Using the psytest package, we first initialize the object using the PSYBubbles function.

[4]:
from psytest import PSYBubbles
from numpy import datetime64

psy: PSYBubbles[datetime64] = PSYBubbles.from_pandas(
    data=pdratio, minwindow=None, lagmax=0, minlength=None
)

Then we calculate the test statistics and critical values. We will be using a significance level of 5% using the available tabulated data by setting fast=True.

[5]:
stat: dict[datetime64, float] = psy.teststat()
cval: dict[datetime64, float] = psy.critval(alpha=0.05, fast=True)
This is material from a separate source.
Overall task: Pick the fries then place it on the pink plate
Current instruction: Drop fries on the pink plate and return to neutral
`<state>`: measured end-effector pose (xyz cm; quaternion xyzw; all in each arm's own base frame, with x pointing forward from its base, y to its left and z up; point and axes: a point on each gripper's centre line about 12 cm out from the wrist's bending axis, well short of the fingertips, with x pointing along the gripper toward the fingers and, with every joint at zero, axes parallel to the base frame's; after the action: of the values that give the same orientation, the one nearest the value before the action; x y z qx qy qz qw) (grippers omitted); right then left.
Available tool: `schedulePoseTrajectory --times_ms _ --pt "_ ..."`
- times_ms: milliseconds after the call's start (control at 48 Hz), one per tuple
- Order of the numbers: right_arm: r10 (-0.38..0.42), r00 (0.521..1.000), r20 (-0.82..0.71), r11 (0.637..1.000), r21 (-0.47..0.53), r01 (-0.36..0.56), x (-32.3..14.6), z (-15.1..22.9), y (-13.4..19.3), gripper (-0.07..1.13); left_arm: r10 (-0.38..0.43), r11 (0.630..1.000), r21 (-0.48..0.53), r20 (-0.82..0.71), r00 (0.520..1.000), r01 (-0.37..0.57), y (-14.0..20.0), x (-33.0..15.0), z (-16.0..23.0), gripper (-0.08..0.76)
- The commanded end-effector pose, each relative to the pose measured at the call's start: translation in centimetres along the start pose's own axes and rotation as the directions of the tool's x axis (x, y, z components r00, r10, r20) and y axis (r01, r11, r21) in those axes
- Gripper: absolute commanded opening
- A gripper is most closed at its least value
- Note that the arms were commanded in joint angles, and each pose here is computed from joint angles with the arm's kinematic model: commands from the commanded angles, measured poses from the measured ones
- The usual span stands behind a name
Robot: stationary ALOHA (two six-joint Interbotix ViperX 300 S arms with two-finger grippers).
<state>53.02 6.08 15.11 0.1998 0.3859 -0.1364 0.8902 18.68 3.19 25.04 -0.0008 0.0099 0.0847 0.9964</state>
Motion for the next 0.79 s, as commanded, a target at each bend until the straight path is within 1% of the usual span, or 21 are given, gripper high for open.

Using these objects, we find the occurances of bubbles in the data:

[6]:
bubbles: list[tuple[datetime64, datetime64 | None]] = psy.find_bubbles(alpha=0.05)
[7]:
plt.plot(stat.keys(), stat.values(), label="Test Stat.")
plt.plot(cval.keys(), cval.values(), linestyle="--", label="Crit. Val(95%)")
for i, bubble in enumerate(bubbles):
    plt.axvspan(
        bubble[0],
        bubble[1] if bubble[1] is not None else pdratio.index[-1],
        color="gray",
        alpha=0.3,
        zorder=-1,
        label="Bubble" if i == 0 else None,
    )
plt.legend()
plt.title("Test Stat. and Critical Value")
plt.xlabel("Date")
plt.ylabel("Test Stat.")
plt.show()
../_images/notebooks_replication_11_0.png
[8]:
plt.plot(pdratio, label="P/D Ratio")
for i, bubble in enumerate(bubbles):
    plt.axvspan(
        bubble[0],
        bubble[1] if bubble[1] is not None else pdratio.index[-1],
        color="gray",
        alpha=0.3,
        zorder=-1,
        label="Bubble" if i == 0 else None,
    )
plt.legend()
plt.title("Historic P/D Ratio with Bubbles")
plt.xlabel("Date")
plt.ylabel("P/D Ratio")
plt.show()
../_images/notebooks_replication_12_0.png
[9]:
bubbles_table: pd.DataFrame = pd.DataFrame(bubbles, columns=["start", "end"]).assign(
    duration=lambda x: x["end"] - x["start"],
)
bubbles_table
[9]:
start end duration
0 1879-11-01 1880-06-01 213 days
1 1917-11-01 1918-05-01 181 days
2 1929-01-01 1929-11-01 304 days
3 1955-07-01 1956-03-01 244 days
4 1959-02-01 1959-10-01 242 days
5 1987-02-01 1987-11-01 273 days
6 1996-11-01 2001-10-01 1795 days

Which match with the ones on the original paper (p.p. 1066).